Mais alors comment expliquer une appréciation aussi mesurée pour le film (7,4 à l’heure où j’écris ces lignes, ce qui reste bon malgré tout mais insuffisant pour un Hitchcock) alors que, dans le même temps, les Psychose, Fenêtre sur Cours et autres Sueurs Froides tutoient les plus importants chefs-d’œuvre du septième art ? Il serait sûrement judicieux de se référer à sa date de sortie pour obtenir un élément de réponse : 1963. Ainsi, rien d’illogique à constater que les effets spéciaux, impressionnants et novateurs à l’époque, soient aujourd’hui légèrement désuets (les oiseaux empaillés tirés par des marionnettistes) ; sans pour autant qu’ils paraissent grotesques ou ridicules à mon sens, pour peu que l’on soit un minimum captivé par l’effrayant spectacle qui se déroule sous nos yeux.
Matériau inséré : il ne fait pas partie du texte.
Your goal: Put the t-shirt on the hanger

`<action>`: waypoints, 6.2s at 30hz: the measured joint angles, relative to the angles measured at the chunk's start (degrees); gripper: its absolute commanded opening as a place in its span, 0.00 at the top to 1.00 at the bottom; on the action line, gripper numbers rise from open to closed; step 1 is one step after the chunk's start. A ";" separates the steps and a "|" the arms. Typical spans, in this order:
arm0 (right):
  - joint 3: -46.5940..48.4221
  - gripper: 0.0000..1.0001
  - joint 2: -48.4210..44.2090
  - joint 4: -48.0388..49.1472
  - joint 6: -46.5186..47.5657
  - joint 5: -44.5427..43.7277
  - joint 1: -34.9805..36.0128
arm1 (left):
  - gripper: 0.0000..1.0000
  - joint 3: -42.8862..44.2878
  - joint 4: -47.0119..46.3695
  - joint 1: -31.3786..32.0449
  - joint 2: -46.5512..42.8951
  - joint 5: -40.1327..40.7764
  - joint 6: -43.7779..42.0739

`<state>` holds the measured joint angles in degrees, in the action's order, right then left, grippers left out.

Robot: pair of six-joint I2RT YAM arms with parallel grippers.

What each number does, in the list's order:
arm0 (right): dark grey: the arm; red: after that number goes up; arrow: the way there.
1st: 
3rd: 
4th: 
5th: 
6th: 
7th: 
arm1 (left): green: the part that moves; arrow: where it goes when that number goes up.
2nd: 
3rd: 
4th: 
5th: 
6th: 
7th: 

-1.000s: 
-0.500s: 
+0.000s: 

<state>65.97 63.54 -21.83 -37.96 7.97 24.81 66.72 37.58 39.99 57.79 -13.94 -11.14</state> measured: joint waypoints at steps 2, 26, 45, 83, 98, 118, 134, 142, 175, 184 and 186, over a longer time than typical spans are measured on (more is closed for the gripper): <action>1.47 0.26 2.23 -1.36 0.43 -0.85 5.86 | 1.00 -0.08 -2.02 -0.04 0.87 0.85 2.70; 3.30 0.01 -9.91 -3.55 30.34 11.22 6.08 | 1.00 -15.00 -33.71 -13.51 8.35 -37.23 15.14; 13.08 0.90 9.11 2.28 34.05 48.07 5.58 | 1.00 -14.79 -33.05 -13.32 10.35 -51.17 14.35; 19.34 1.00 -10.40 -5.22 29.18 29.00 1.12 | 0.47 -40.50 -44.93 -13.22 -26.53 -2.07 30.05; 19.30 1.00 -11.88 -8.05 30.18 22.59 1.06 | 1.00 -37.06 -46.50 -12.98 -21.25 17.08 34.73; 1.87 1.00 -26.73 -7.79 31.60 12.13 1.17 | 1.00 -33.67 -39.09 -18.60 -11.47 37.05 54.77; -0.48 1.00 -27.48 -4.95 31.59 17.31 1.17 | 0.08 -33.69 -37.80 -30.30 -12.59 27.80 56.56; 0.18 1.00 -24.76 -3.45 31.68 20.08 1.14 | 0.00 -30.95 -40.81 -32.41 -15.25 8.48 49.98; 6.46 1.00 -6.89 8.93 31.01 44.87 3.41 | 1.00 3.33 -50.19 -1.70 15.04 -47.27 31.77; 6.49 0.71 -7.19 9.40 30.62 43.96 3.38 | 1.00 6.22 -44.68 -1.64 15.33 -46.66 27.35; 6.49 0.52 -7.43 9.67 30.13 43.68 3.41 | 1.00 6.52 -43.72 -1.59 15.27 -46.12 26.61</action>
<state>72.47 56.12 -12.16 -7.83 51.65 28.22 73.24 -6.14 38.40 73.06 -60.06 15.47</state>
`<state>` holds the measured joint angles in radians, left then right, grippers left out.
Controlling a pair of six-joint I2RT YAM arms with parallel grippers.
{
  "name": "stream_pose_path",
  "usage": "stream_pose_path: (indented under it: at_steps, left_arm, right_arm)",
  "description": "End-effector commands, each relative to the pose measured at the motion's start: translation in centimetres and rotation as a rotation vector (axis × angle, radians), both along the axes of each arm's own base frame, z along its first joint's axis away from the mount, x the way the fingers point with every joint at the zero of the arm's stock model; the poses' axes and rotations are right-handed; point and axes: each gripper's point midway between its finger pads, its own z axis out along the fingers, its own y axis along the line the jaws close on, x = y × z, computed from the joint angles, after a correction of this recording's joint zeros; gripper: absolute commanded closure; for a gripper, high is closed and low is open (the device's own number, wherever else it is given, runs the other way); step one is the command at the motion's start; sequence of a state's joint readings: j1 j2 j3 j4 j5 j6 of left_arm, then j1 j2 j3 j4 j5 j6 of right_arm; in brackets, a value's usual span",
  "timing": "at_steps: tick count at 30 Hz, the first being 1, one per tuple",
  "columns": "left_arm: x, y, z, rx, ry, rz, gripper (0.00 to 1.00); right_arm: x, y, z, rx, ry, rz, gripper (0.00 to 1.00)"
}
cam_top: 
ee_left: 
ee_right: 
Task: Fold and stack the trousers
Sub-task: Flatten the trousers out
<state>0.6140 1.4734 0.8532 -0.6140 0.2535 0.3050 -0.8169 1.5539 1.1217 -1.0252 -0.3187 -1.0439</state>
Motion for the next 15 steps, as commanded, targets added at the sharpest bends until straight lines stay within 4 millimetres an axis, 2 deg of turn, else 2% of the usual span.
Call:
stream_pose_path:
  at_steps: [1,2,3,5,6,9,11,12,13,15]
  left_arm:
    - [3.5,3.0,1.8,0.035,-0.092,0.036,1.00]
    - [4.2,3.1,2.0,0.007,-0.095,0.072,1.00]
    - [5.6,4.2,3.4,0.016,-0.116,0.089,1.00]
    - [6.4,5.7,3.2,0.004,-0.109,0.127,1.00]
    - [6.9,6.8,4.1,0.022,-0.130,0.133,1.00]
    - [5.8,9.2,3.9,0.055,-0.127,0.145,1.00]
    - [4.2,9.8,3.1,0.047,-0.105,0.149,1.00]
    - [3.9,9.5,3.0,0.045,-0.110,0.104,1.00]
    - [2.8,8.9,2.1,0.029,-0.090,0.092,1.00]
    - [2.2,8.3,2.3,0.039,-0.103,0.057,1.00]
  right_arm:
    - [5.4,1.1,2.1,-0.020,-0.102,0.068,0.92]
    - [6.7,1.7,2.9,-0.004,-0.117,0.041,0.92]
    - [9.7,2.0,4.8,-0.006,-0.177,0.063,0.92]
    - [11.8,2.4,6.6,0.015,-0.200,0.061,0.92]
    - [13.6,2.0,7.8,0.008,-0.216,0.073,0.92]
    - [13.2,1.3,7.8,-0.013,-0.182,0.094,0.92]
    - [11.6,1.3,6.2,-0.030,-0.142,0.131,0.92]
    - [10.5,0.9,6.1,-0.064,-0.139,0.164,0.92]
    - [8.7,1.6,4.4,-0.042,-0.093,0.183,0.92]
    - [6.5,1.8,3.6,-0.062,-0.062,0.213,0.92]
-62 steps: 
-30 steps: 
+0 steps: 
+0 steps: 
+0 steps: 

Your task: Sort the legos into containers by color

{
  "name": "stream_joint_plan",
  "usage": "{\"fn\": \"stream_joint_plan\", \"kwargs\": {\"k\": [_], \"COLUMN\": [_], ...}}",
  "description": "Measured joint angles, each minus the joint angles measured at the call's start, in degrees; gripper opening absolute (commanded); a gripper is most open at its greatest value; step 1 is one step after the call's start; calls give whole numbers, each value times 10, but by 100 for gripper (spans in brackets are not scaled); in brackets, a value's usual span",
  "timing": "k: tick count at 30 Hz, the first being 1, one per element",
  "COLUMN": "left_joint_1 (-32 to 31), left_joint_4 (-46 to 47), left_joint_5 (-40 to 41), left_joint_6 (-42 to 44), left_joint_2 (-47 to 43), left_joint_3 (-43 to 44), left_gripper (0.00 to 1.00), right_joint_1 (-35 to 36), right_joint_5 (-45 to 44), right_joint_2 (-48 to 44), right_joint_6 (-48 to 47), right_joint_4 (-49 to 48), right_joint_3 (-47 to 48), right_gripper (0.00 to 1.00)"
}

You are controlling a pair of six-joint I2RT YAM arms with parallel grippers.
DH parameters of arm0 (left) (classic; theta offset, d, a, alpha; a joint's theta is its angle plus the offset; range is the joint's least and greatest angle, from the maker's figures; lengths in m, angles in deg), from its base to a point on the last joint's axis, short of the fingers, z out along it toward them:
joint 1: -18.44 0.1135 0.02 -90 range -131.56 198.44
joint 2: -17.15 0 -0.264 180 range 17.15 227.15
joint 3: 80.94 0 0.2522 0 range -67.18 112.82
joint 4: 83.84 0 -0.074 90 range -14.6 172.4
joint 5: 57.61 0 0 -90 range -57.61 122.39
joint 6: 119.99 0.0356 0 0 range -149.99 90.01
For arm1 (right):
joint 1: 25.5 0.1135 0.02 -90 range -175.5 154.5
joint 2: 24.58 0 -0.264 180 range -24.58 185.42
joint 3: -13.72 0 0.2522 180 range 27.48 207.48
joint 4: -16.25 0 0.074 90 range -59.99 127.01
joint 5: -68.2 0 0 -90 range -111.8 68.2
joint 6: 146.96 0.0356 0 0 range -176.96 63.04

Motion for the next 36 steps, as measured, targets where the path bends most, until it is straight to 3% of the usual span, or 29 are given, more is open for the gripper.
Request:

Notons également des choix audacieux qui ont sans doute dû rebuter une partie du public : l’absence de réelle bande son au profit du bruit strident et glaçant des volatiles ou encore le fait que le récit prenne tout son temps pour mettre en avant sa dimension horrifique (deux partis pris artistiques indéniables pour le coup).
Ces imperfections, rédhibitoires pour certains, ne m’ont pas poser grand problème et je garde un souvenir impérissable de mon premier visionnage ; entre frissons et fascination pour cette œuvre si singulière dans la filmographie d’un réalisateur aussi important que Hitchcock.